Researchers found that cost-effectiveness calculations shifted dramatically when they assumed people with diabetes used continuous glucose monitoring (CGM) sensors for 10 days instead of 7 days. This is significant because Dexcom just received approval for a next-generation CGM system with a factory-calibrated 10-day sensor.
On their own, results published last week in Diabetes Care were welcome news among advocates for covering continuous glucose monitoring (CGM) systems: A study from the University of Chicago found that CGM use falls within accepted cost-effectiveness thresholds used by health plans to cover medical devices.
What’s more, the researchers found that cost-effectiveness increased when their models mimicked what happens in the real world. A CGM system uses a device called a sensor inserted under the skin to test blood sugar every few minutes and feed the results to a receiver or, increasingly, to patients’ smartphones. The FDA approval for the device tested in the Diabetes Care study calls for the sensor to be replaced every 7 days.
But the researchers noted that in practice, patients seeking to save money wear sensors up to 10 days. This makes a difference in the cost-effectiveness calculations. And as sensors continue to last longer—given what’s in the pipeline—the cost-effectiveness argument will tilt even more heavily in favor of CGM, allowing the technology to penetrate beyond those with type 1 diabetes (T1D) to the 29 million Americans who have type 2 diabetes (T2D).
New results from the DIAMOND study evaluated 158 patients with T1D who started the study with glycated hemoglobin (A1C) of at least 7.5% and were randomized 2:1 to use either CGM or test strips to monitor their blood glucose. Patients were measured at baseline and at 6 months.

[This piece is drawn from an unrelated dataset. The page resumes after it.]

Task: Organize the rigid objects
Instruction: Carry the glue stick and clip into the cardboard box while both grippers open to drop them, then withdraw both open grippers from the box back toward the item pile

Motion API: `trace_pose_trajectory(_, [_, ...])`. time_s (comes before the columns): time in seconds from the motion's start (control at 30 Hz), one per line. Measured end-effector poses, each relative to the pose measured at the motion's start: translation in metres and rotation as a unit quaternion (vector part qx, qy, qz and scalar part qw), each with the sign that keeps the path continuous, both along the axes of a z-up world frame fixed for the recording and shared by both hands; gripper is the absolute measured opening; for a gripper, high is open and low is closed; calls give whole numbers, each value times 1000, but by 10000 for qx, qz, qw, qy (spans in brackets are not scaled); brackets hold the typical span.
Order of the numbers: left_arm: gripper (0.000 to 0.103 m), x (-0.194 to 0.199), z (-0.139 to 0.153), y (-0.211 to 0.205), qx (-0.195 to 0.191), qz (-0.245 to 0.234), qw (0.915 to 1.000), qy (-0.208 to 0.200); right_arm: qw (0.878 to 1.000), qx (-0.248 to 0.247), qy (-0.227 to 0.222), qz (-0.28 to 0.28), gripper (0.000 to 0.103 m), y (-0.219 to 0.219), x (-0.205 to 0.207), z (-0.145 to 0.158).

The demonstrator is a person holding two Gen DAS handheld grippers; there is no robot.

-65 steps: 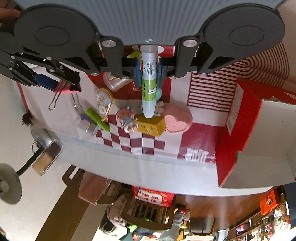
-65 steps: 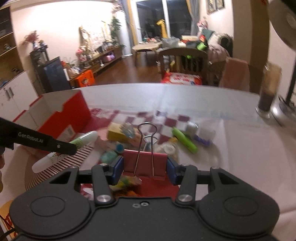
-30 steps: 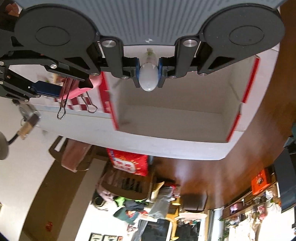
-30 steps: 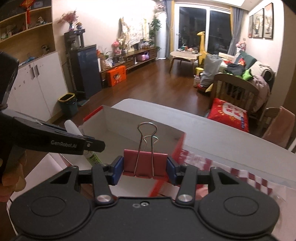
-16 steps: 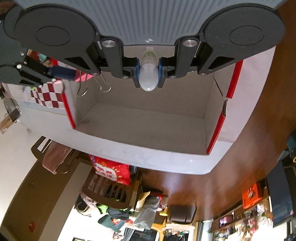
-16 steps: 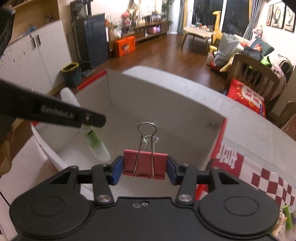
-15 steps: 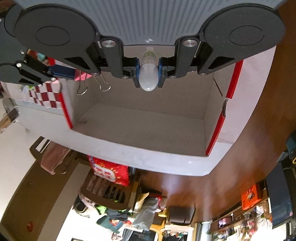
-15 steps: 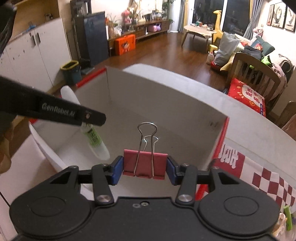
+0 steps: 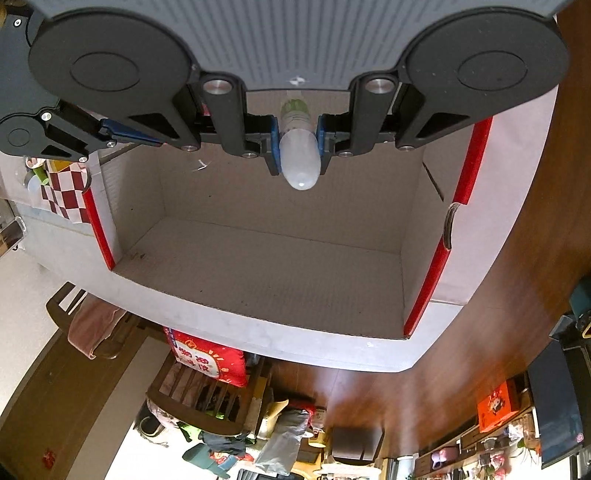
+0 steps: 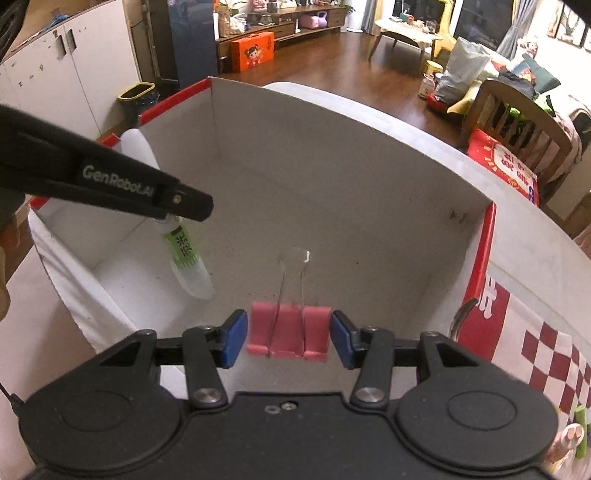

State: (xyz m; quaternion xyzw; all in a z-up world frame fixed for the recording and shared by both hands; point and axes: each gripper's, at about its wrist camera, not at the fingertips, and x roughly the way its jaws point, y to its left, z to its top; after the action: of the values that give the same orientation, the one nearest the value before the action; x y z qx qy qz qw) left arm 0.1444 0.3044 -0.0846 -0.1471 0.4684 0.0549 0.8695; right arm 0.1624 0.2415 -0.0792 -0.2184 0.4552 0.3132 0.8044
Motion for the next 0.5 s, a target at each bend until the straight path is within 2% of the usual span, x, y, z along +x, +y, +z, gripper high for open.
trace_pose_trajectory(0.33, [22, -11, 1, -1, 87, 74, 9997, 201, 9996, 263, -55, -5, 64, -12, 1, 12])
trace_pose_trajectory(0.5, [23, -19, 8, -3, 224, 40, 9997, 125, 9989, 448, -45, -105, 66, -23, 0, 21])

While those using CGM had higher overall costs at 6 months—$11,032 compared with $7236—much of this was the upfront cost of the CGM, at $2554. (Patients in the study used a Dexcom CGM.)
Patients using CGM had a significant difference in A1C reduction, 1.0% compared with .04%. Those using CGM also had fewer nonsevere episodes of hypoglycemia. Researchers found that over a lifetime, a person with T1D would have fewer major complications and would see an increased life expectancy of 0.72 years. When calculated as a cost per quality-adjusted life-year (QALY) gained, these differences translated into CGM had an incremental cost effectiveness ratio (ICER) of $98,108 per QALY, based on 7-day sensor use.

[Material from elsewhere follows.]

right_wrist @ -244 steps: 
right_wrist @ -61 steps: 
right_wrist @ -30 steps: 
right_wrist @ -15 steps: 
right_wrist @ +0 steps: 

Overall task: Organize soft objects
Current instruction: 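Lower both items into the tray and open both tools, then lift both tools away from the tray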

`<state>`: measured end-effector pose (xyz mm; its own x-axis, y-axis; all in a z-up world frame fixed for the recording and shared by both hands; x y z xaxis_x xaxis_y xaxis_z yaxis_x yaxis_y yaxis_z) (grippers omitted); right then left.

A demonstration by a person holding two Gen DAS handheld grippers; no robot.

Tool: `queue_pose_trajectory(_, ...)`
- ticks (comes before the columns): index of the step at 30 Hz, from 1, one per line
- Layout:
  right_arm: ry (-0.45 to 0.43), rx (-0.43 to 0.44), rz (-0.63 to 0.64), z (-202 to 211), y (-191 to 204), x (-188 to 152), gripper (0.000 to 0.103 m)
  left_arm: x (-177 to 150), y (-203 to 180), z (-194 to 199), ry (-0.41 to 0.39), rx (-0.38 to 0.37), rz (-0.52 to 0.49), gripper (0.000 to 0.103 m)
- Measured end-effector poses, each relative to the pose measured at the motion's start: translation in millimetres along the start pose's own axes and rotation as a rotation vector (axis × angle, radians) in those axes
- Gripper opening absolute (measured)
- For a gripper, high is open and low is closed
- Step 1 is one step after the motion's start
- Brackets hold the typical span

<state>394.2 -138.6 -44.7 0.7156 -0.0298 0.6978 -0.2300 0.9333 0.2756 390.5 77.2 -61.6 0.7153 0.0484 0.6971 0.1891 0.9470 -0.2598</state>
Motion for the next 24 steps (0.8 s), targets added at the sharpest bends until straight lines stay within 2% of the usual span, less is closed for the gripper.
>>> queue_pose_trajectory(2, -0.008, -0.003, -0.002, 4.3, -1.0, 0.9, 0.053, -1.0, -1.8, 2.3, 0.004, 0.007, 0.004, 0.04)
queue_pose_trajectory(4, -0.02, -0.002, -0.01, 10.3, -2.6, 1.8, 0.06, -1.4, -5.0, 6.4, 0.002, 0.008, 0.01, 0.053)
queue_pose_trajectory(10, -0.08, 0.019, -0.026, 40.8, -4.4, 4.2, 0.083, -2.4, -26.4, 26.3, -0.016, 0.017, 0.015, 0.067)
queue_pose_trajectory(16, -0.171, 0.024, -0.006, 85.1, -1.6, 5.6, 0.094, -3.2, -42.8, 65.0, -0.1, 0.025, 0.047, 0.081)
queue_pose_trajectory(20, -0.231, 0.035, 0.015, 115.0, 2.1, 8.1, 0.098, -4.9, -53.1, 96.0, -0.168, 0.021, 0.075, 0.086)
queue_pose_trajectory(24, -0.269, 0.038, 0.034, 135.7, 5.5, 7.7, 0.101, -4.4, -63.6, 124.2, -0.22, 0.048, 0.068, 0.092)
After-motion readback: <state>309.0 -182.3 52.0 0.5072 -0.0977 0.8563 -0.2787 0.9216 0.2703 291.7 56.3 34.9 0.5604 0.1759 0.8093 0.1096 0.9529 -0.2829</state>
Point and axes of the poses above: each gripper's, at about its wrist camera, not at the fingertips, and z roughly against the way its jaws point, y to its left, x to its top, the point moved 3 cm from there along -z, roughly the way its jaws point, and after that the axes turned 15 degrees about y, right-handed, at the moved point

“If you map out the lifetime of a patient, it’s impressive,” Elbert Huang, MD, associate director of the Chicago Center for Diabetes, said in a statement. “The CGM adds years of life and years of quality life. While it does cost additional money, the costs saved by lower risk of complications offsets the upfront costs.”

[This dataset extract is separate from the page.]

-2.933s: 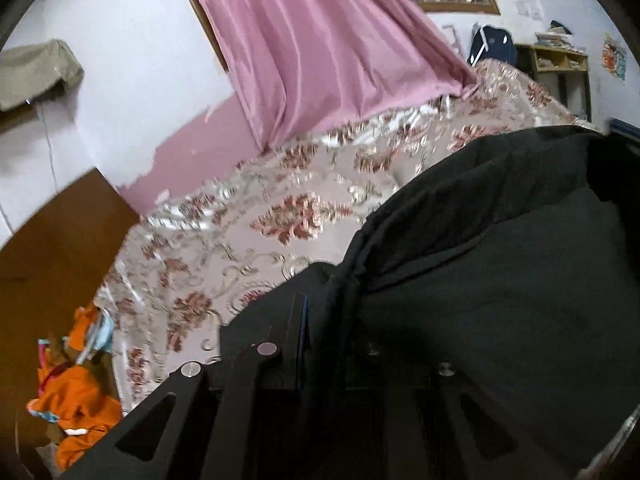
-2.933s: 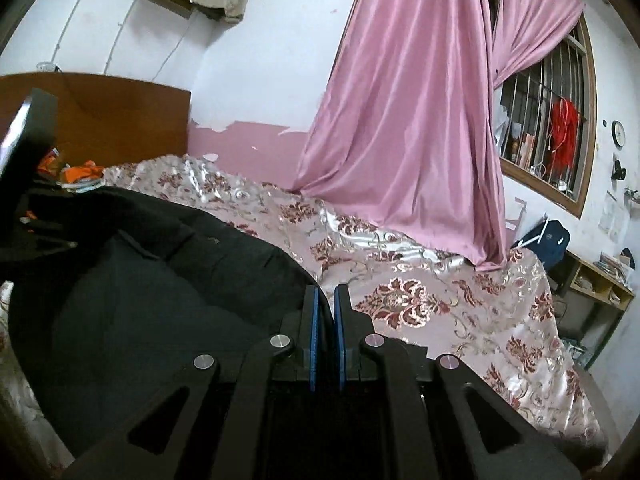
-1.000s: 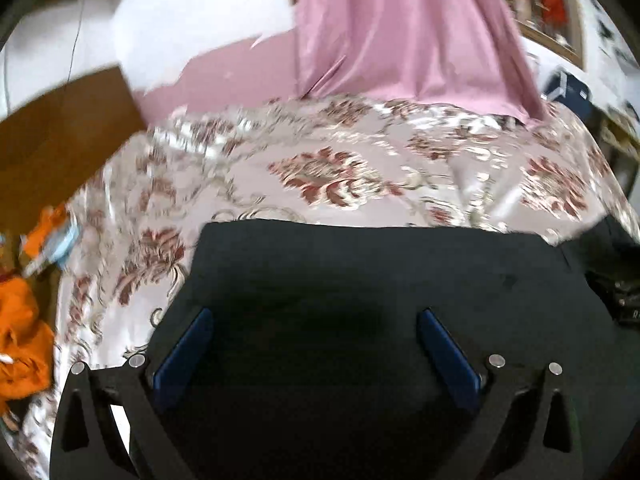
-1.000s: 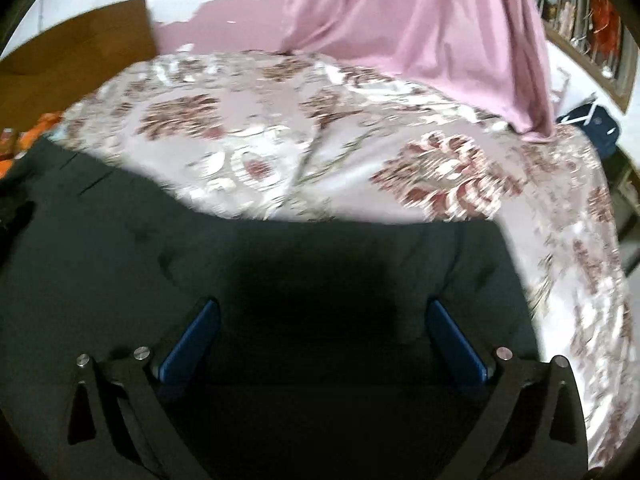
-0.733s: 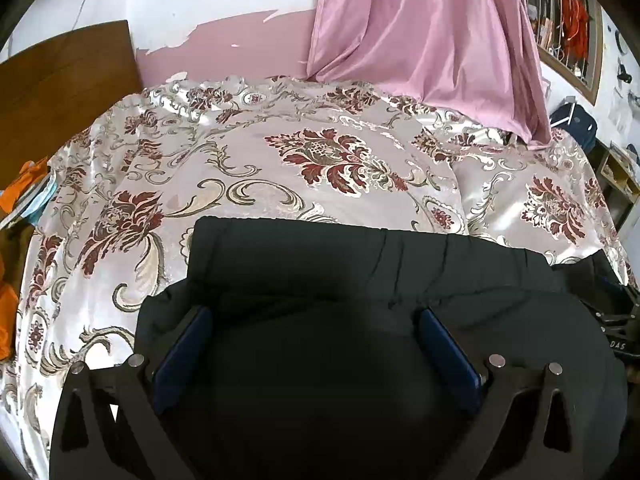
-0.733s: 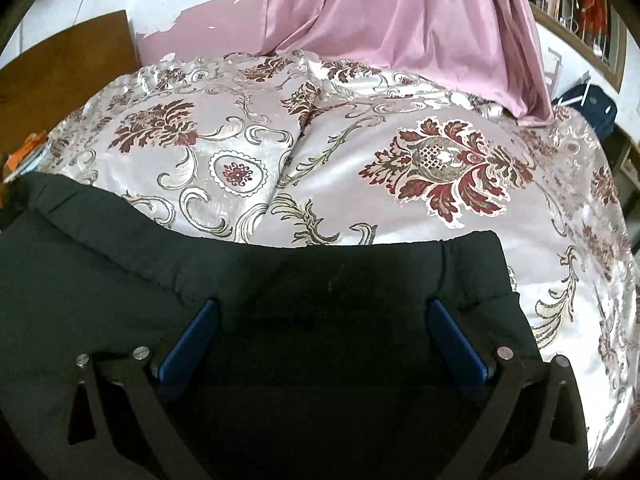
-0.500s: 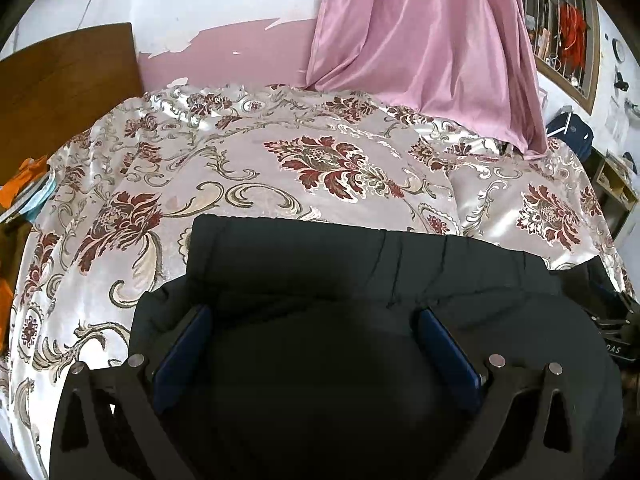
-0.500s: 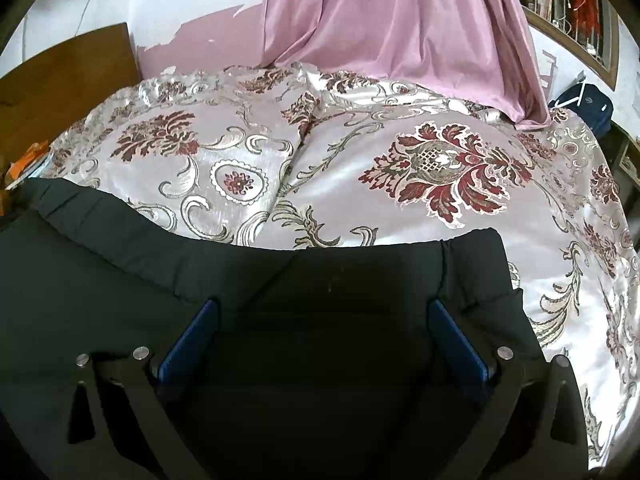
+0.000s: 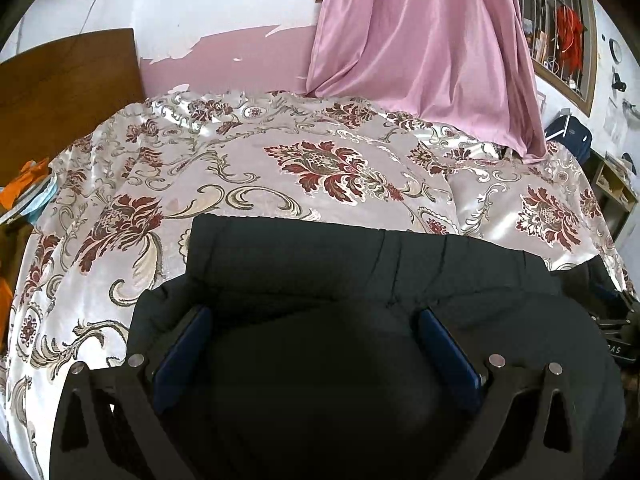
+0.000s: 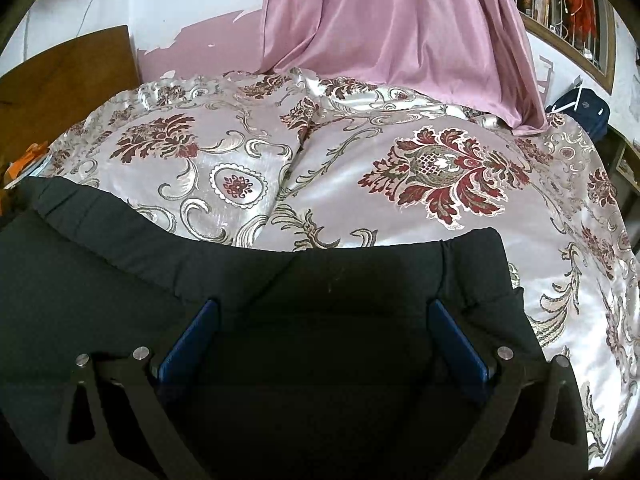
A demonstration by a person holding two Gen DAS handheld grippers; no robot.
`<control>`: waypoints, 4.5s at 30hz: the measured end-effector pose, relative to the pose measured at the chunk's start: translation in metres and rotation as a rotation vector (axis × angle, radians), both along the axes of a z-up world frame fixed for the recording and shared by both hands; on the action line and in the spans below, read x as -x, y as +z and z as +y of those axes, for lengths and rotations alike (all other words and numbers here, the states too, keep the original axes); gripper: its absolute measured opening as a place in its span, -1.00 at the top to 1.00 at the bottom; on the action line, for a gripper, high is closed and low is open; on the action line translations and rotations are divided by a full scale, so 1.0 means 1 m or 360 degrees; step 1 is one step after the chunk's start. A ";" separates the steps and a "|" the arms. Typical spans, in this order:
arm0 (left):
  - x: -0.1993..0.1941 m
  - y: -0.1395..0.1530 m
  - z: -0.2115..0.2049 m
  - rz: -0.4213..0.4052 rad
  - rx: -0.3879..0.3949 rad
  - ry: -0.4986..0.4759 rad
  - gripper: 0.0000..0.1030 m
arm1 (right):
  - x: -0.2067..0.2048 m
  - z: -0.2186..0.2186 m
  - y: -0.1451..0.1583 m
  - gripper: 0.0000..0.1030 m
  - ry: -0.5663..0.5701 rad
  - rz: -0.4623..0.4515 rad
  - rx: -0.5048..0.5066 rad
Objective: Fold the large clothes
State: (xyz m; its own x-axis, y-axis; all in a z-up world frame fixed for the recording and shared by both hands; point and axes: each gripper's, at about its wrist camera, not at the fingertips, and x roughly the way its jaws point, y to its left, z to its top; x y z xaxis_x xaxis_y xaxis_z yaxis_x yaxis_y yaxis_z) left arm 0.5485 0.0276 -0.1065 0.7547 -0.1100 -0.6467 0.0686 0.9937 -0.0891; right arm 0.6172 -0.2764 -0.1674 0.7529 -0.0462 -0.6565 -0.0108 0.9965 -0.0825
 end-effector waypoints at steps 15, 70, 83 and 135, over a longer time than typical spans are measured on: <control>0.000 0.000 -0.001 -0.0005 -0.0013 0.0006 -1.00 | 0.000 0.003 0.000 -0.99 -0.0004 -0.0005 0.0021; 0.075 -0.034 0.102 -0.0014 0.0538 0.0050 -1.00 | 0.124 -0.139 -0.015 -0.99 -0.0435 -0.0261 -0.0662; 0.087 -0.043 0.101 -0.0105 0.0579 -0.0014 -1.00 | 0.133 -0.126 -0.025 -0.98 -0.0330 -0.0383 -0.0678; 0.098 -0.055 0.117 -0.0201 0.0793 -0.0232 -0.99 | 0.102 -0.095 -0.025 -0.99 -0.0025 -0.0037 -0.0608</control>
State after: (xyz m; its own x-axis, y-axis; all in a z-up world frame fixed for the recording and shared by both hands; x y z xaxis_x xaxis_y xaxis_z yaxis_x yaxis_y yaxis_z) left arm 0.4508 0.1441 -0.1614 0.7775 -0.4901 -0.3941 0.2435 0.8123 -0.5300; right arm 0.5155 -0.3713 -0.1925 0.7688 0.1870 -0.6115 0.0022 0.9555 0.2949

Implications and the Pipeline
Based on 10-day sensor use, the University of Chicago researchers found the ICER decreases to $33,459. This is relevant since last month Dexcom received approval for the G6, a next-generation system with a factory-calibrated 10-day sensor; this device will be available in the second quarter of 2018. Dexcom is working on a 14-day sensor and hopes to gain approval in 2019.
Also last month, an FDA advisory panel approved a 90-day implantable sensor, the Eversense by Senseonics, which works with a removable transmitter worn over the sensor site.
Medicare’s decision in 2017 to approve Dexcom’s G5 CGM for those with T2D on intensive insulin therapy—defined as at least 4 injections per day—was seen as a breakthrough to gaining CGM coverage in commercial market for more patients with T2D. The discussion of just who in the T2D population should use CGM has been a hot topic in diabetes management circles—but one major point in CGM’s favor is that it causes no side effects and has been shown to be effective with some patients with A1C levels of 9% or higher.
As Jeremy Pettus, MD, of the University of California at San Diego, said last year during a discussion at the American Diabetes Association Scientific Sessions, when patients with uncontrolled glucose levels see the effects of food and exercise in real time, it can be “empowering.”
Huang uses similar language to describe the integration of CGM into diabetes care, as technology improves and costs come down. “It hints at a future of chronic disease management that’s more cost-effective and gives patients more control,” he said. “Basically, all the CGM does is provide information, but that allows patients to change the way they eat or time their medications. It empowers patients to manage their own health.”
Wan W, Skandari MR, Minc A, et al. Cost-effectiveness of continuous glucose monitoring for adults with type 1 diabetes compared with self-monitoring of blood glucose: the DIAMOND randomized trial [published online April 12, 2018]. Diabetes Care. doi: 10.2337/dc17-1821.